The anti-MS comments are really crooked. A lot of younger people repeat this stuff because they think it makes them sound knowledgeable.

Far and away the biggest undertaking by MS was to increase the usability of computing, to truly reach everyone. How many times have people compared the Linux Kernel to a Windows machine running all these applications? Oh see how solid the Linux machine is. Isn’t it weird how people still bring up MS mistakes decades later and with crystal clear hindsight? The fact is, this has nothing to do with MS. It’s about THEM.

If it was up to these guys there wouldn’t be a PC and you’d have to go to the university to use a command line.

Dirk Praet May 23, 2013 8:47 PM

@ Jackson

Far and away the biggest undertaking by MS was to increase the usability of computing, to truly reach everyone

In which universe was that ? Back in the day, MacOS was infinitely more intuitive and user friendly than DOS/Windows, and from a technological point of view IBM’s OS/2 was superior in every aspect. The only reason Windows became the predominant desktop system was the sheer brilliance of Bill Gates’ marketing strategy, courting software developers, brokering deals with nearly every PC hardware vendor to preload DOS/Windows and making it so easy for even ordinary users to pirate both the OS and most software available for it.

By the time Linux had developed a GUI that was more or less usable for the average layman, M/S had cornered the entire market. The bug-ridden OS/2 with its ridiculous dancing nuns campaign was taken to the consumer market way too early with way too few applications available for it, and Apple nearly killed itself by proprietary vendor lock-in and failing to understand the wants and needs of an entire new generation of computer users. If it weren’t for the return of Steve Jobs, they would have gone belly up.

@ Clive

I’ve no relationship with Oracle or the old Sun teams these days so cannot say, nor can I confirm or deny the comments of others …

As a former Sun Microsystems engineer, I was a priviliged witness of its demise.
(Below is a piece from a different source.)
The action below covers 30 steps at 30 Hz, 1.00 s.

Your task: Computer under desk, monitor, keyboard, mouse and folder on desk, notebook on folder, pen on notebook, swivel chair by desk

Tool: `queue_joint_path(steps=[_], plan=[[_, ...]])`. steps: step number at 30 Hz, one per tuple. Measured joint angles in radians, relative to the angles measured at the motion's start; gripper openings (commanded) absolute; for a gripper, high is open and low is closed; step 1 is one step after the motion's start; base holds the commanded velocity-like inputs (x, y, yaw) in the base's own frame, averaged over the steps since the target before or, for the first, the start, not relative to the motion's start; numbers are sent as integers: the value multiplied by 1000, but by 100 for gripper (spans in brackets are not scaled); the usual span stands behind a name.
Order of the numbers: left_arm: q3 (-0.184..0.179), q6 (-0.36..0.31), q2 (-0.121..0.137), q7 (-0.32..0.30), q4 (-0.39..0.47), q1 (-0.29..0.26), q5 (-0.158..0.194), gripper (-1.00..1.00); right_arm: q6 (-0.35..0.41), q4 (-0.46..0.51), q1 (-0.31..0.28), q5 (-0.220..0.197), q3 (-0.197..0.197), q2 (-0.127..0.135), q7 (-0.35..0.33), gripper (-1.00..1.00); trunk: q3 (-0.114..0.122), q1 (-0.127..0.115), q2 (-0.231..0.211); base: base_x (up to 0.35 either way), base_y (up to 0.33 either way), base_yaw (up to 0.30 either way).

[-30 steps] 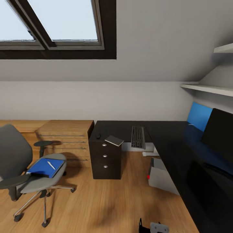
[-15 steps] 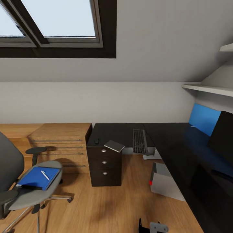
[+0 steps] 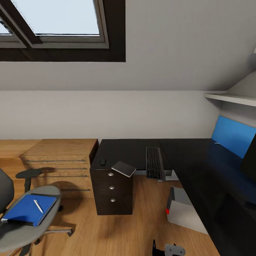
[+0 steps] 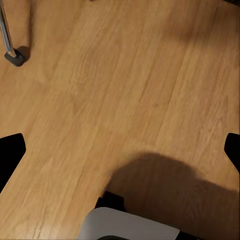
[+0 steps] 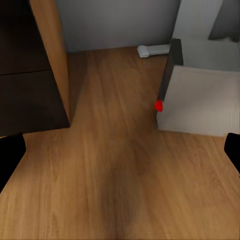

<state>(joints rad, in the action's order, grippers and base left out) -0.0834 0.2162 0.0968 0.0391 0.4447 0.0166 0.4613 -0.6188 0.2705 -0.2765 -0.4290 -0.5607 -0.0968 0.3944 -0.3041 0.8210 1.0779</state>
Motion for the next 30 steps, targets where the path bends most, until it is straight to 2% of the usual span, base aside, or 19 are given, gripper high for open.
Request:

The company was particularly hard struck by the burst of the internet bubble in 2000, and from then on gradually evolved from an engineering to beancounter driven organisation with a Mexican army of middle management alienating the brass from the people on the shopfloor, and shifting its strategy from innovation and long-term vision to quarterly profits. Instead of focussing on its hardware, Solaris and Java flagships, Sun embarked on a mission to try and corner new markets but its lack of a coherent vision got it defeated on pretty much every front. The acquisitions and integration into the company of Cobalt and the iPlanet software stack to name just a few cost a lot of money but were abysmal failures. The appointment of Jonathan Schwartz as new CEO didn’t work out either. Despite being a great speaker, he totally failed at turning things around and effectively drove the company into the ground.

By the time Oracle bought what was left of Sun, many engineering and support teams had been laid off. The departure of James Gosling was a severe blow to Java, not to mention many other former Java crew members defecting to Google et al. Those who staid on found themselves in an entirely different, micro-managed company where they had nothing left to say over what they were working on. It’s hardly a surprise that this does not make for a motivating environment, leading to even more defections and leaving Oracle with a product its creator and many – if not most – of its original developers have abandoned in search of greener pastures. Anyone who has ever been involved in development knows this makes for quite a peculiar situation, especially when the product is ubiquitous and a full rewrite from the ground up is virtually impossible for compatibility reasons. And that is pretty much the conundrum Oracle is facing today.